Every ADC conversion starts by the user program setting the
ADCON0bits.GO_nDONE bit. This bit will stay at logic 1 until the
conversion is complete when the bit will be cleared. Putting
together these concepts yields the following code snippet that
will convert
ADCON0bits.GO_nDONE = 1;
while (ADCON0bits.GO_nDONE == 1);
x = ADRESH;
Field | Function
|
ADON | Turns ADC subsystem on and off
|
GO_nDONE | Starts a conversion and flags when its complete
|
CHS | Selects the channel/pin to be converted
|
ADFM | Select left or right result justify
|
PVCFG | Selects positive voltage reference for ADC
|
NVCFG | Selects negative voltage reference for ADC
|
Clock Jitter
A common application for analog to digital converters is to sample
a signal and store the digitized signal for further analysis or
reproduction through a digital to analog converter. In order to
do this, the input waveform is sampled at some period rate called
the sampling rate. In an ideal world, the input signal would be
sampled at exactly the sampling rate, but in the real world there
will be some clock jitter - small variations in the sampling rate.
Clock jitter creates noise in the quantized amplitude of the input
waveform.
In the figure below left, two input waveforms (blue at 10MHz and
green at 110MHz) are being sampled at 100Mhz (referenced by the
black clock signal). The figure below right shows when these two
input waveforms are sampled when there is variation/jitter in the
rising edge of the sampling clock. Now there is an interval of time
when the input waveforms could be converted, resulting in different
converted values. The range of potential converted values is larger
for the higher frequency waveform.
Adapted from "Clock jitter analyzed in the time domain, Part 1" By
Thomas Neu. Texas Instruments Incorperated notes on Data Acquisition.

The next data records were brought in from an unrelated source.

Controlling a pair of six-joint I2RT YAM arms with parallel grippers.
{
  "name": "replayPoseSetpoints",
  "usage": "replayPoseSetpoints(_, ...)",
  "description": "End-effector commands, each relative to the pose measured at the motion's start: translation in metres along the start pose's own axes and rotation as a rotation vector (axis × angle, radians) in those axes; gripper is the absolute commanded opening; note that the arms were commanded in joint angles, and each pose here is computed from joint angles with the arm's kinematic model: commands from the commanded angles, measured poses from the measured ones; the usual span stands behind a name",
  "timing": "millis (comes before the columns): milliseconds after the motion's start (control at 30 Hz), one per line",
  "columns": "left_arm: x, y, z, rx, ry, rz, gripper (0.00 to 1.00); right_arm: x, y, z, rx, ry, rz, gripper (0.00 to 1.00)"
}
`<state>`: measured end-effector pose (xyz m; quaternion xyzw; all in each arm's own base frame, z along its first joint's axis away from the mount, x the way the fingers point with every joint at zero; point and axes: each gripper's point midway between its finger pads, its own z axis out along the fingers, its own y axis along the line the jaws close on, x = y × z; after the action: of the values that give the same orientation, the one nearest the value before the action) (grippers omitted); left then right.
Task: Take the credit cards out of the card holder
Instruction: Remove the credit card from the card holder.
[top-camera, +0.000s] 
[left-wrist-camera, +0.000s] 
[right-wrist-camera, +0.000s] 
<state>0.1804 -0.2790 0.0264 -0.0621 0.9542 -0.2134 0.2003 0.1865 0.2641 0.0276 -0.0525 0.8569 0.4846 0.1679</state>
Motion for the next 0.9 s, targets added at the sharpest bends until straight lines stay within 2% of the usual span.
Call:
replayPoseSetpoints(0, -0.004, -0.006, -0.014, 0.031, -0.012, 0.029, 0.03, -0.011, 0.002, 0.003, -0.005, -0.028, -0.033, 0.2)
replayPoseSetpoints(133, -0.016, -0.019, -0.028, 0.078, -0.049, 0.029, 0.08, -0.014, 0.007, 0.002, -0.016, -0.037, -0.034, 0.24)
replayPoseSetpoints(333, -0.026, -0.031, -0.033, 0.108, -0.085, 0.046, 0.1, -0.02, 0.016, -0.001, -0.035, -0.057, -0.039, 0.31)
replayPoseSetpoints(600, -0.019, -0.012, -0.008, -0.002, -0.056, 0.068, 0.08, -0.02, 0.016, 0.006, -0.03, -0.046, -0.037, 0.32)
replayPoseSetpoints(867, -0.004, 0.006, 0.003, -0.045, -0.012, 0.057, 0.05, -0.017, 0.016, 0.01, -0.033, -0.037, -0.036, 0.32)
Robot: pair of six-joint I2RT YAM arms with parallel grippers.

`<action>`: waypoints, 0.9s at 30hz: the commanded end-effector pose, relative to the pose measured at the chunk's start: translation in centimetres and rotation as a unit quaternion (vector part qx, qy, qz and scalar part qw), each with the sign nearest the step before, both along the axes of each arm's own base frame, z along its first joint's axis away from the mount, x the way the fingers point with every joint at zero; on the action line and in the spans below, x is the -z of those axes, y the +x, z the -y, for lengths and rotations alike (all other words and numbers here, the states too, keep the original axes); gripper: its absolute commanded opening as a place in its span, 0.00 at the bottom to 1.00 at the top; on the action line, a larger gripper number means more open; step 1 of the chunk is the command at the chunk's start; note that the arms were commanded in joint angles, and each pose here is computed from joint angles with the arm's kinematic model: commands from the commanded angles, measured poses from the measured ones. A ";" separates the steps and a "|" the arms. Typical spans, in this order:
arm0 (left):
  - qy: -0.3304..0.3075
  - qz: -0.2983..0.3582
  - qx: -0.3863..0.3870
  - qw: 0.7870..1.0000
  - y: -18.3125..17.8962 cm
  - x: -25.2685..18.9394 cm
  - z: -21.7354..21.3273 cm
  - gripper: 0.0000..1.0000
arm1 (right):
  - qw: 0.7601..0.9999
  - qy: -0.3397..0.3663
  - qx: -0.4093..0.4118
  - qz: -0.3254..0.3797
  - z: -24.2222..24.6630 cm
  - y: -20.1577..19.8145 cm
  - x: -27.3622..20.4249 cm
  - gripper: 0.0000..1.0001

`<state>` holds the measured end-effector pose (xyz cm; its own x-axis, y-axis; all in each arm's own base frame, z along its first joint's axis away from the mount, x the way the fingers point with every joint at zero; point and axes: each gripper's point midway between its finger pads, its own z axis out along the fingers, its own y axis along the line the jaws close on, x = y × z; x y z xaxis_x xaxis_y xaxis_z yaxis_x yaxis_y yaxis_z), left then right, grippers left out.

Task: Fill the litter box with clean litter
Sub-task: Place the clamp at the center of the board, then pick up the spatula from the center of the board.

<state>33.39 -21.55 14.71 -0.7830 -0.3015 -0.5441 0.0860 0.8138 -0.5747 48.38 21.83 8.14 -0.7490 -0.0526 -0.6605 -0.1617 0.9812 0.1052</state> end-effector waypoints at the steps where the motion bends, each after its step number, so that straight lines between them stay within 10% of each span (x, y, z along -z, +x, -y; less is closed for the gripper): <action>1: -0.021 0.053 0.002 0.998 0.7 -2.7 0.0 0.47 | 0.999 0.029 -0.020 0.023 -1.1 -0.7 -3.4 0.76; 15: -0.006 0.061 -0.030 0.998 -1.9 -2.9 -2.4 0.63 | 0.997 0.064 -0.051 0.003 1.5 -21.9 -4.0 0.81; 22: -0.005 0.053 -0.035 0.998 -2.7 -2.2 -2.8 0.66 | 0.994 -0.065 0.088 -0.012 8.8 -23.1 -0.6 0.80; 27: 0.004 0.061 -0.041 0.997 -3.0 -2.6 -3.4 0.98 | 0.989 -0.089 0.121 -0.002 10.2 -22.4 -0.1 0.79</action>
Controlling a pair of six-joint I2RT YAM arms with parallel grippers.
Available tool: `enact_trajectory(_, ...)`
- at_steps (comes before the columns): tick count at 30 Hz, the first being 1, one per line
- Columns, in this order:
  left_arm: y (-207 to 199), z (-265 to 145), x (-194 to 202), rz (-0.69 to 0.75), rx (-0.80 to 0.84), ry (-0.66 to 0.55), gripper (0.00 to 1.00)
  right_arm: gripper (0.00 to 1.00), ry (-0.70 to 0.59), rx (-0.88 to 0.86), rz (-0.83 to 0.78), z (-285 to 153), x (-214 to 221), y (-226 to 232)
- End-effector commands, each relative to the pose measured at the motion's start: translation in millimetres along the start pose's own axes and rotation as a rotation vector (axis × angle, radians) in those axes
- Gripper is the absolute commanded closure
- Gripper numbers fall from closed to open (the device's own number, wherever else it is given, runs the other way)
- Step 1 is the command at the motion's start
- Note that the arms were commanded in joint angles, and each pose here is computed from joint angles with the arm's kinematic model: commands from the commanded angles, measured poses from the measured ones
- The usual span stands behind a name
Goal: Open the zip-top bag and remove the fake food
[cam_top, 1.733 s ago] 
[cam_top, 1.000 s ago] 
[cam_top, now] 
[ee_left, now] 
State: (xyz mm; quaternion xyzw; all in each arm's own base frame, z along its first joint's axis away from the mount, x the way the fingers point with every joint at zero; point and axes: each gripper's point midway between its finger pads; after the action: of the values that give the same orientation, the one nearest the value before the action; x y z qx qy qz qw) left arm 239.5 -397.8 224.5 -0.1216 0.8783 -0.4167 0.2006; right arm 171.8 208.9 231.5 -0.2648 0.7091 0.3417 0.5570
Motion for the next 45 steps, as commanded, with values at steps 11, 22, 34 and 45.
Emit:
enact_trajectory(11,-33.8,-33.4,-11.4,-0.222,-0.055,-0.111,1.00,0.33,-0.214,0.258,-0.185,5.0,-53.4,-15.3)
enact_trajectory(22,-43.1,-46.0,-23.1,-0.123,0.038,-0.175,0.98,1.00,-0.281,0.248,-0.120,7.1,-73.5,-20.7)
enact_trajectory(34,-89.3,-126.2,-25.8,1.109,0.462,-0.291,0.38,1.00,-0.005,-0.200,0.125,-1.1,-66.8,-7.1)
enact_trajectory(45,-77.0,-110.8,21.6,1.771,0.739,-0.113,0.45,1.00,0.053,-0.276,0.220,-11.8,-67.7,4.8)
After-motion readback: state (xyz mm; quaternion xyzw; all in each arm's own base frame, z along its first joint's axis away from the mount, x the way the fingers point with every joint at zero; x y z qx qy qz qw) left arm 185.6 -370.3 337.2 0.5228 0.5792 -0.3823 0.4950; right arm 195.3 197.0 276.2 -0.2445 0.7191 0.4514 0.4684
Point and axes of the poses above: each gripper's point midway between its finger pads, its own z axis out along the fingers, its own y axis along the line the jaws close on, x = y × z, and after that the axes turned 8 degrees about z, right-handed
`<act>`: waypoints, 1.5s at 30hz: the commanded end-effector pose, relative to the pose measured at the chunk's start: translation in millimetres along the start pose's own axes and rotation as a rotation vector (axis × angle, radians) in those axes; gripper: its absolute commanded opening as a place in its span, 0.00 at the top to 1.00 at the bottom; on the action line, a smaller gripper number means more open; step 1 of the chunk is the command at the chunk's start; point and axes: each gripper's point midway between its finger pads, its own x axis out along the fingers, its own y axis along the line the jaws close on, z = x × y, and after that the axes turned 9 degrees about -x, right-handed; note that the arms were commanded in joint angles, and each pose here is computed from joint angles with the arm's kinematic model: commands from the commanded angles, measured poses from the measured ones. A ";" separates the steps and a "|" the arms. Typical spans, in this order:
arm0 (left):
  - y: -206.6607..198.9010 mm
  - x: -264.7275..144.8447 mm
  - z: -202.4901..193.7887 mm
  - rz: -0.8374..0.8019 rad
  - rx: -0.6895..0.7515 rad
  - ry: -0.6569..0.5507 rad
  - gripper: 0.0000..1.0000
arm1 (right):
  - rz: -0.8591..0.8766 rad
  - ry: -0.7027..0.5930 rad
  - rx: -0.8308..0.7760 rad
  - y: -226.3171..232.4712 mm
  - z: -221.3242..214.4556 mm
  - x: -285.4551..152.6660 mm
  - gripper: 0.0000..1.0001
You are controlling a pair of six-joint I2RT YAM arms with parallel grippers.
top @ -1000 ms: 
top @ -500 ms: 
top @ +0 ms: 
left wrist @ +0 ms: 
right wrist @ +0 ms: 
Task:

The upshot of this is that if we are sampling a signal, then we
need to carefully consider the stability of our sampling rate
a a part of our noise analysis. We will dive into the topic of
noise.
Test your understanding
You can find the solutions embedded in the "source code" for this
web page by right mouse clicking on this web page and selecting
"view source". The solutions are in HTML comments.
- A 10MHz 2v (peak to peak) sinusoidal input is applied to a 16-bit
ADC that is sampling the input signal at 100MHz. What is the largest change
in the input between consecutive samples? In other words, how much
does this input voltage change between two samples correspond to change
in the 16-bit output between those two input if the ADC is referenced
to 3.3v and GND.
- Clock jitter causes deviations in the sampling clock rate.
If our sampling clock deviated by ±10ps, how much difference
could this make to the input values of a 10MHz 2v (peak to peak)
sinusoidal input sampled at 100MHz. How much could the jitter
effect the converted output from the ADC for a single sample?